Precautions

Machine Translation systems are software applications designed to translate speech or text from one language to another. This is done using a machine which has been trained to translate several languages from and to each other. They work on computational and linguistic sets of rules, statistincs and heuristics as drawn from various sets of inputs, including a large set of parallely aligned translated text corpus, without any human intervention.

As the process involved is mainly machine learning for a set of examples and deducing from it, there are always a chance of error. The error percentage may differ from one language pair to another and from domain to domain. While a given language pair may work very well for one language pair (for example English to Hindi), for others it may be very bad, verging to being simply non-acceptable.

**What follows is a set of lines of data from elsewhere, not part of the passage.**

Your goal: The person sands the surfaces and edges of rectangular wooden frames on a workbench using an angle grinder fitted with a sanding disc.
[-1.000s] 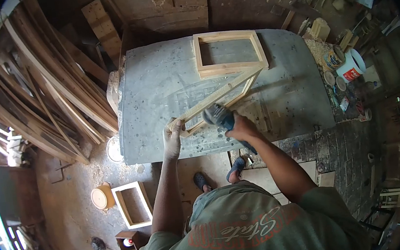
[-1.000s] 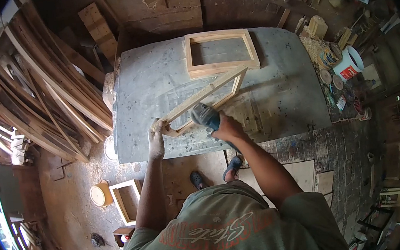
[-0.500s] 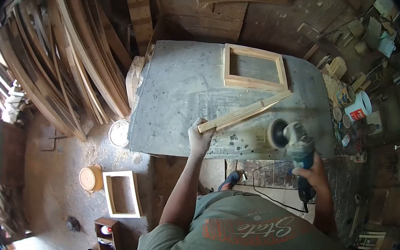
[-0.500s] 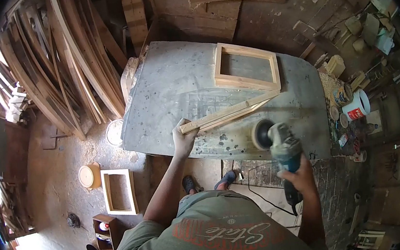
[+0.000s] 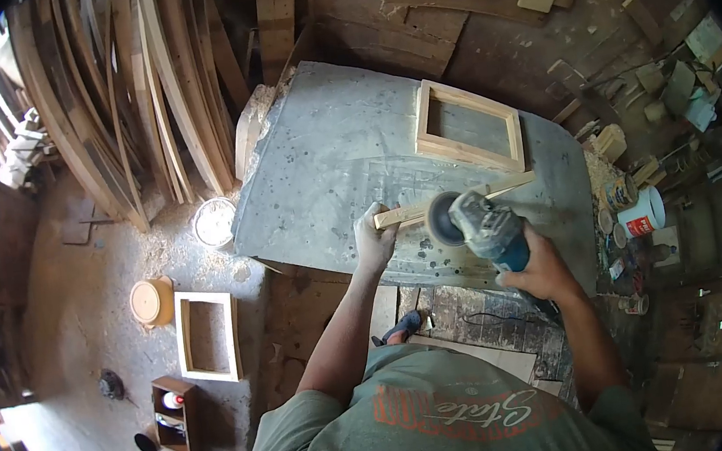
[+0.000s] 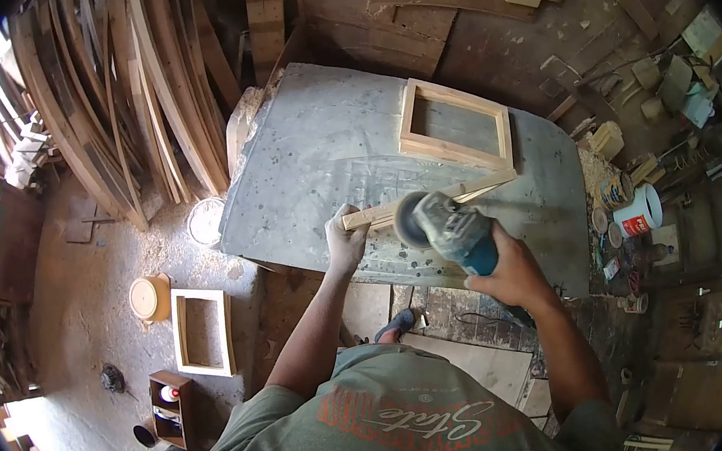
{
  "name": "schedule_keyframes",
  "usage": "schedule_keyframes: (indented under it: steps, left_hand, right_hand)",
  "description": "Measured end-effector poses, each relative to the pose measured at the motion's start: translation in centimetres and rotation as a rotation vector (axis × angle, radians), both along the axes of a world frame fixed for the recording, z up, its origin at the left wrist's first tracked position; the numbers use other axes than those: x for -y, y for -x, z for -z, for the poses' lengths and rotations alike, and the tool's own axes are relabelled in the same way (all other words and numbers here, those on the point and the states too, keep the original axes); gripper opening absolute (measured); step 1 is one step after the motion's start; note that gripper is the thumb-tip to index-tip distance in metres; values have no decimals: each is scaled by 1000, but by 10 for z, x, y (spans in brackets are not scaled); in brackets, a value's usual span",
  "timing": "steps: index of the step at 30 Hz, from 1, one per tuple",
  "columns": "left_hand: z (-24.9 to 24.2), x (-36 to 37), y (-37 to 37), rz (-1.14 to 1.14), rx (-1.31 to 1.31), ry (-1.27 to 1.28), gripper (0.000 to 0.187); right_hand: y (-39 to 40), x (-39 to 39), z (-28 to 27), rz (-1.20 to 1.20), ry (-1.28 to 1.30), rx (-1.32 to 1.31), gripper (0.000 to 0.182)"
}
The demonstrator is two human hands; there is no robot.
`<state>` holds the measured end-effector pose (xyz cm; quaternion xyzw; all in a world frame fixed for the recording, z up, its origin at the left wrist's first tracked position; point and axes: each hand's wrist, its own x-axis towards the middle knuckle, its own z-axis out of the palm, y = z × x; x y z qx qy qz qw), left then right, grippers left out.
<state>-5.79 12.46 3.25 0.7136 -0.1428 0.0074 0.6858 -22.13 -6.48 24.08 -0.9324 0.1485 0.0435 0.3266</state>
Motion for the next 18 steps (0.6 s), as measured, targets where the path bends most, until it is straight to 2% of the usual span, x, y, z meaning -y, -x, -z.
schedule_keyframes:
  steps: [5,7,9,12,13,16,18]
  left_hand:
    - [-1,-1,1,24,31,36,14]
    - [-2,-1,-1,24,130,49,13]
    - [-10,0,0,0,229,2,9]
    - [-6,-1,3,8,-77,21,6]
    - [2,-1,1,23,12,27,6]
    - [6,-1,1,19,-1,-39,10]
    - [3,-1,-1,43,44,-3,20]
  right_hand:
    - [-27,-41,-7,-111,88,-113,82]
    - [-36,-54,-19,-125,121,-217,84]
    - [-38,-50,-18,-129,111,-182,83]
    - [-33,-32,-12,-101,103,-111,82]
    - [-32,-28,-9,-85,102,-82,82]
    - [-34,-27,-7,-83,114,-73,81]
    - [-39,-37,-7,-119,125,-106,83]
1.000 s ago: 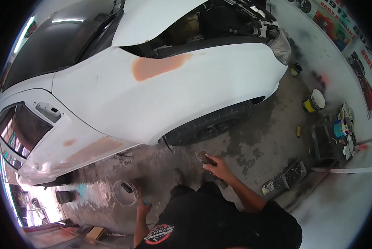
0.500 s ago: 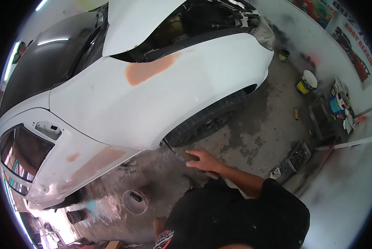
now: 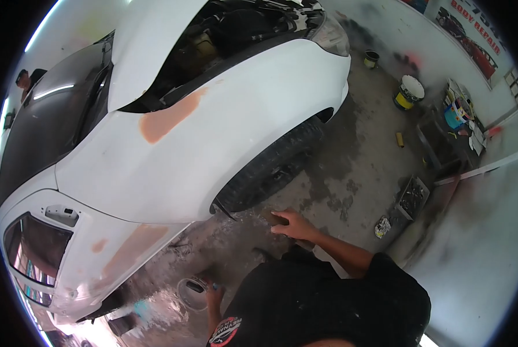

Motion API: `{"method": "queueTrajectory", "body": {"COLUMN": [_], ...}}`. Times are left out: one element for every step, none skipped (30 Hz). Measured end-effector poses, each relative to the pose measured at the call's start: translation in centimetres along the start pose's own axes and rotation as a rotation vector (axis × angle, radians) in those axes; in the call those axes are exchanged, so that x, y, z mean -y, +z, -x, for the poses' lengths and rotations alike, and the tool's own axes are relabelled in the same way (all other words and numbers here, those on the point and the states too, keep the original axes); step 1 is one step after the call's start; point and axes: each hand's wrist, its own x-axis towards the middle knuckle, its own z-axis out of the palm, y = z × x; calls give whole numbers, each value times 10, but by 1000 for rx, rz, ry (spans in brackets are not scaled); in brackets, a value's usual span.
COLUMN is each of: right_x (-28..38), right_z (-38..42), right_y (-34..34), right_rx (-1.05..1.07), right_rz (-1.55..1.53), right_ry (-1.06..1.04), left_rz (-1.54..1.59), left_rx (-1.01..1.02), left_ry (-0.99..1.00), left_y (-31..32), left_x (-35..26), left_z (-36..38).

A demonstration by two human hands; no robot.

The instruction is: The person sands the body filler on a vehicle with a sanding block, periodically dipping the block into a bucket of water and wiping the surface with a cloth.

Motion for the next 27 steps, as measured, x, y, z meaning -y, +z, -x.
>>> {"method": "queueTrajectory", "body": {"right_x": [-1,-2,-1,0,2,1,0,-1,0,6,15,21,28,34,34,22,-1,-16,-19,-20,-21,-13,4,17,21,21,24], "right_z": [3,5,6,6,6,5,5,4,0,-4,-5,-7,-10,-12,-12,-16,-24,-30,-33,-40,-45,-46,-43,-46,-51,-52,-57], "right_y": [-5,-11,-15,-19,-22,-23,-24,-24,-21,-18,-19,-20,-18,-12,-10,-5,1,0,0,2,5,9,9,12,18,21,28], "right_rx": [4,7,12,15,21,33,12,10,38,57,92,126,139,139,123,146,156,156,186,206,219,244,266,281,284,285,286], "right_rz": [0,-1,-2,-8,-13,-15,-57,-90,-114,-153,-175,-190,-147,-110,-83,-50,-24,-6,28,57,81,83,87,86,86,86,92], "right_ry": [22,43,64,82,101,118,117,112,96,138,177,219,191,167,145,112,80,47,39,21,3,15,28,31,0,-28,-46], "left_rz": [-6,15,37,61,18,-20,-49,-100,-131,-100,-62,-35,-74,-2,-4,-19,14,38,56,84,107,130,127,123,139,155,142], "left_rx": [12,27,41,54,46,37,26,52,70,-9,26,-26,-22,-75,-59,-34,-40,-46,-55,-50,-45,-36,0,24,34,46,47], "left_ry": [5,3,1,-4,8,16,11,23,9,-35,2,-17,-60,-127,-166,-190,-236,-274,-302,-318,-326,-331,-364,-390,-431,-470,-472], "left_y": [-2,-5,-7,-9,-7,-4,1,5,7,11,9,10,0,0,-4,-7,0,4,1,0,6,15,25,32,35,35,33], "left_x": [-7,-14,-21,-24,-20,-15,-8,1,8,6,10,8,-6,-6,-12,-15,-18,-23,-23,-20,-19,-14,-4,5,9,12,18], "left_z": [-1,0,1,1,-1,-3,-3,-7,-7,2,10,15,26,32,36,40,47,51,51,52,60,69,77,80,86,95,99]}}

Machine translation tools are evaluated based on several computational metrics as accepted by the NLP academic and research community. The current tool hosted here also has gone through the same kind of evaluation and the results of evaluation as reported for the engine deployed here is given in the table below.

	En-Indic			Indic-En
LANGUAGES	BLEU	chrF++	COMET	BLEU	chrF++	COMET
Bengali	12.6	42.4	87.9	25.7	52.5	87.1
Gujarati	23.9	52.1	92.1	38.8	62.9	90.8
Hindi	37.6	59.7	86.1	41.6	65.1	90.7
Kannada	16.7	50.9	90.1	36.3	60.3	88.7
Malayalam	13.7	49.2	90.9	33.6	58.3	89.3
Marathi	18.1	49	80.9	32.2	57.1	88.1
Oriya	13.6	44.2	83.5	32.7	56.8	88.4
Punjabi	31.1	54.2	88.9	41.5	64.8	90.2
Tamil	12.3	47.5	91.9	31.1	55.6	87.4
Telugu	12	45.3	86.4	34.4	59.6	88.7
AVERAGE	19.16	49.45	87.87	34.79	59.3	88.94

The table above shows the evaluation scores for our IndicTrans2 software calculated by the metrics BLEU, chrF++ and COMET. The scores have been calculated against the WAT 2021 Benchmark containing datasets for Indian languages. The scores are out of 100 and are given for translations from English to Indian languages and back translations (i.e. from Indian languages to English). For more information on these metrics, refer to the descriptions below.

BLEU

BLEU stands for Bilingual Evaluation Understudy. It measures how good a machine-translated text is compared to a human translation. Kishore Papineni and his team at IBM developed BLEU in 2002. Since then, it has become one of the most popular methods for judging the quality of machine translations.

BLEU gives a quick and objective way to see how good different machine translation systems are. Before BLEU, people had to read and compare translations by hand, which took time and could have been more consistent.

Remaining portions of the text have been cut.